··· SOURCE MATERIAL ···
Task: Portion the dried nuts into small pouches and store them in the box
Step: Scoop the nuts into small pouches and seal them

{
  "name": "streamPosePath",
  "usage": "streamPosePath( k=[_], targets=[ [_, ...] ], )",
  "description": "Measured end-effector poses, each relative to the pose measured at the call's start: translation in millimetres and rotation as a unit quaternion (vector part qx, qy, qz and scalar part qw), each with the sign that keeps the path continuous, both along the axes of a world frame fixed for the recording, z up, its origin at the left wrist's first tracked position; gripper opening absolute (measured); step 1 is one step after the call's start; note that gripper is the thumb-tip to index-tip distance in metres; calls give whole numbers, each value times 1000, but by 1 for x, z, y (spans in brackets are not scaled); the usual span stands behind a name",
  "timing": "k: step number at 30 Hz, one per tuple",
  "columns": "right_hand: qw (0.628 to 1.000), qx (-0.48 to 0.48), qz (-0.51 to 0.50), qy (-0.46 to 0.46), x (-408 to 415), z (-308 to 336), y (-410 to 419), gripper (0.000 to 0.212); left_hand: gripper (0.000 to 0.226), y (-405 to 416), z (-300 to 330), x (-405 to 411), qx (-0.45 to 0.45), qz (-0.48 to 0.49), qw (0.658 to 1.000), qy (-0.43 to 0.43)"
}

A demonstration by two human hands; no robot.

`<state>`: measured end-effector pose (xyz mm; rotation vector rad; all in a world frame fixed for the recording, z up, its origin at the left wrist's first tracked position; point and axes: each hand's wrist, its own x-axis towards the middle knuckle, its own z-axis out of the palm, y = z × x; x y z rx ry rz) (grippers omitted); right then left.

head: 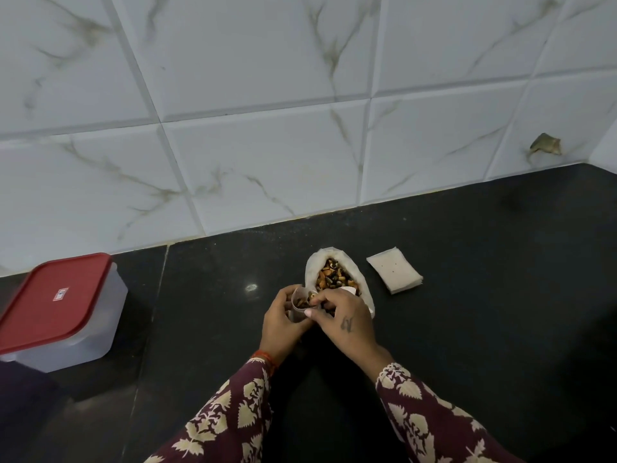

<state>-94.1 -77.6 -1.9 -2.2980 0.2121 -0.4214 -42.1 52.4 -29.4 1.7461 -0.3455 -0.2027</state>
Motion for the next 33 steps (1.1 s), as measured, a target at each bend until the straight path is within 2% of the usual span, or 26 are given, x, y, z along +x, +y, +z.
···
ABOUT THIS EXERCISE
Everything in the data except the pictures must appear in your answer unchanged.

EXERCISE OUTPUT
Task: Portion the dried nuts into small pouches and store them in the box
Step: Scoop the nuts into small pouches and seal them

{
  "name": "streamPosePath",
  "usage": "streamPosePath( k=[_], targets=[ [_, ...] ], )",
  "description": "Measured end-effector poses, each relative to the pose measured at the call's start: translation in millimetres and rotation as a unit quaternion (vector part qx, qy, qz and scalar part qw), each with the sign that keeps the path continuous, both along the axes of a world frame fixed for the recording, z up, its origin at the left wrist's first tracked position; gripper opening absolute (measured); step 1 is one step after the call's start; note that gripper is the thumb-tip to index-tip distance in metres; calls give whole numbers, each value times 1000, but by 1 for x, z, y (spans in brackets are not scaled); the usual span stands behind a name",
  "timing": "k: step number at 30 Hz, one per tuple",
  "columns": "right_hand: qw (0.628 to 1.000), qx (-0.48 to 0.48), qz (-0.51 to 0.50), qy (-0.46 to 0.46), x (-408 to 415), z (-308 to 336), y (-410 to 419), gripper (0.000 to 0.212); left_hand: gripper (0.000 to 0.226), y (-405 to 416), z (-300 to 330), x (-405 to 411), qx (-0.45 to 0.45), qz (-0.48 to 0.49), qw (0.658 to 1.000), qy (-0.43 to 0.43)"
}

A demonstration by two human hands; no robot.

`<state>`: measured end-effector pose (xyz mm; rotation vector rad; all in a world frame fixed for the recording, z up, its origin at the left wrist's first tracked position; point and axes: each hand's wrist, its own x-axis towards the middle knuckle, its own z-axis out of the palm, y = z × x; x y z rx ry rz) (grippers omitted); right then left.

head: 

<state>-94.1 -77.6 -1.9 -2.2980 0.2121 -0.4214 -42.1 52.4 -29.4 1.7461 -0.3455 -0.2027</state>
Motion for the next 33 steps (1.1 s), as measured, a target at each bend until the straight path is within 2% of the usual span, or 26 are given, x, y, z along +x, +y, +z.

This output requires nothing more.